UTSA is throwing a Hail Mary pass
By Tom Palaima - Special to the Express-News
As a representative of the Faculty Council of the University of Texas at Austin on the national Coalition on Intercollegiate Athletics (COIA) and Big XII representative on the COIA national steering committee, I have long studied the relationship between NCAA athletics programs and the academic mission of state universities.
Although the horse is already out of the barn, it is worth making a few points pertinent to this debate.
First, whatever the financial plan proposed by UTSA administrators to the regents, heavy odds are that going big-time Division I football will add big-time to the costs of education at UTSA. The most recent study by the NCAA (of the economically flush years 2004-2006) proves that only 17 of the more than 300 Division I athletic programs earned a net profit. Sixteen of those 17 programs in the black fielded "successful" teams in the Football Bowl Subdivision.
Half of all revenues came from ticket sales and sports-booster donations. Trademark revenues (sales of sports souvenirs) also bring in big money for winning teams.
In the current economic climate, it was reported last week that even mighty Ohio State University has had trouble selling its ticket allotments for January's Fiesta Bowl, and sales of trademark items are so bad that stores in Columbus and around Ohio have not even bothered ordering many items that normally were bestsellers.
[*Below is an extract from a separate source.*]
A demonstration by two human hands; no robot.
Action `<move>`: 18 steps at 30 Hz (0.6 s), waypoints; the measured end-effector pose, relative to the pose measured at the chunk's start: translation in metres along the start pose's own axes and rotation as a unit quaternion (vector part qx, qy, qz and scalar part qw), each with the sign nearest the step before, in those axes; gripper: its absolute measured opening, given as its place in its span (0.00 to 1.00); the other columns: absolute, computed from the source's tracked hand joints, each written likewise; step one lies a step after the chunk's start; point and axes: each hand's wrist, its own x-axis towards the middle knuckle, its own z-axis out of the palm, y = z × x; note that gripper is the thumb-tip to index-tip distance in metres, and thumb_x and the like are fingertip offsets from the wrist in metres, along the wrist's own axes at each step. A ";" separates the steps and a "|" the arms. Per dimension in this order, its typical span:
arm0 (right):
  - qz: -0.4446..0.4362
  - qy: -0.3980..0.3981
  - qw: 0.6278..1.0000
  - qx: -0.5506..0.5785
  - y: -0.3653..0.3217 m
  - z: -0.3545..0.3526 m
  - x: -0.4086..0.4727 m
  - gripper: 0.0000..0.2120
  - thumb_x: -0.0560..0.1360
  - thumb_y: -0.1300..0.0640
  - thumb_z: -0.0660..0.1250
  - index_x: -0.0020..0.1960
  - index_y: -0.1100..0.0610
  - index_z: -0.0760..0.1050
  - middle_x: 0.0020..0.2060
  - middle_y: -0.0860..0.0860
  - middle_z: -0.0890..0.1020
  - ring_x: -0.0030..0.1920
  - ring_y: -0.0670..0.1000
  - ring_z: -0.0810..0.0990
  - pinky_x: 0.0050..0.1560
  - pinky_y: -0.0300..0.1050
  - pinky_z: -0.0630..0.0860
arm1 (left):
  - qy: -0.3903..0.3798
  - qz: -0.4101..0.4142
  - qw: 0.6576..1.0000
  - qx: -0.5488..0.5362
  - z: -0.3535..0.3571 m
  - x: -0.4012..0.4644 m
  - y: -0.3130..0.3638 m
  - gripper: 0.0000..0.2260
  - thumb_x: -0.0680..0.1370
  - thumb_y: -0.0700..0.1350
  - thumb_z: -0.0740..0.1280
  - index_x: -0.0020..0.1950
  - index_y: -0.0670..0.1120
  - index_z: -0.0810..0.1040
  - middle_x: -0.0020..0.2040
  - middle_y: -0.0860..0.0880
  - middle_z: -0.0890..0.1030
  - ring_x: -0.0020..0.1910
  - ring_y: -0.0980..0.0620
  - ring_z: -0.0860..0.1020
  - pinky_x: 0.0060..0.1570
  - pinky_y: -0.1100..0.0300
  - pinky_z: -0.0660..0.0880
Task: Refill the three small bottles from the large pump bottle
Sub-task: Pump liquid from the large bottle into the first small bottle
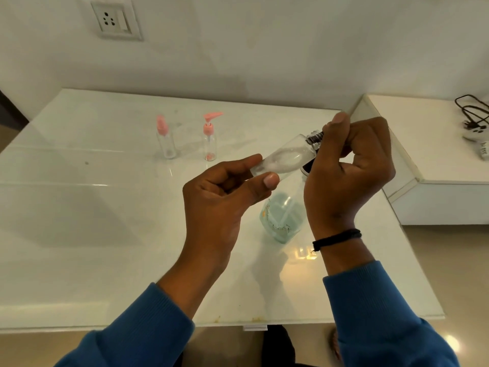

Second, let's consider the student referendum in 2007, in which 4,600 students out of 28,000 voted (16 percent turnout), 3,000 of whom favored going big-time in football at a cost now of $240 more per year for every full-time student.
If you are managing your money - if you have any - in December 2008 the same way you were managing it in 2007, raise your hand. No one? Good.
In my opinion, given the dire economic circumstances we are facing as a nation and locally, the UT System Board of Regents should have felt morally obliged to require that the UTSA administration take another referendum to see whether students, or their parents, now want to part so easily with $960 over four years as they did in 2007.
On an issue with financial implications for everyone enrolled, why not ensure a close to 100 percent turnout by setting up a system whereby the vote could have been taken during registration? It is easy electronically to require that no one could register without at least reading the proposal and making a quick choice to vote yes, no or abstain. Or the administration could have circulated the ballots via classes as an exercise in civic responsibility.
Finally, the Doug-Flutie effect on my alma mater - Boston College - is cited as one way in which a school could rise to prominence via its sports programs. Indeed, my knowledgeable colleague Michael Granof, an accounting professor at UT-Austin, remarks that the extra fees might be worth it for UTSA students if it raises the visibility of the institution.
Big-time football success can instill pride and school spirit. But keep in mind that the Flutie pass on Nov. 23, 1984, is remembered as the Hail Mary pass because it was so rare that it required that the Mother of our Savior intercede to make the miracle happen. I was a student at BC from 1969-1973. I can guarantee you that the feelings that my friends and I had for BC then and feel for our alma mater now would be just as strong if the Blessed Mother had turned a deaf ear.
BC opened its great Tip O'Neill Library in 1984, named after the former speaker of the U.S. House of Representatives who graduated from BC in 1936. It was built with donations from loyal alums and admirers of O'Neill. BC had already achieved national institutional prominence, based on academics, well before Flutie became a name in sports-minded households.
UTSA is banking on a one-in-a-million chance that it will become a seventeen-in-three-hundred success. On Earth or in heaven, these are long and foolish odds.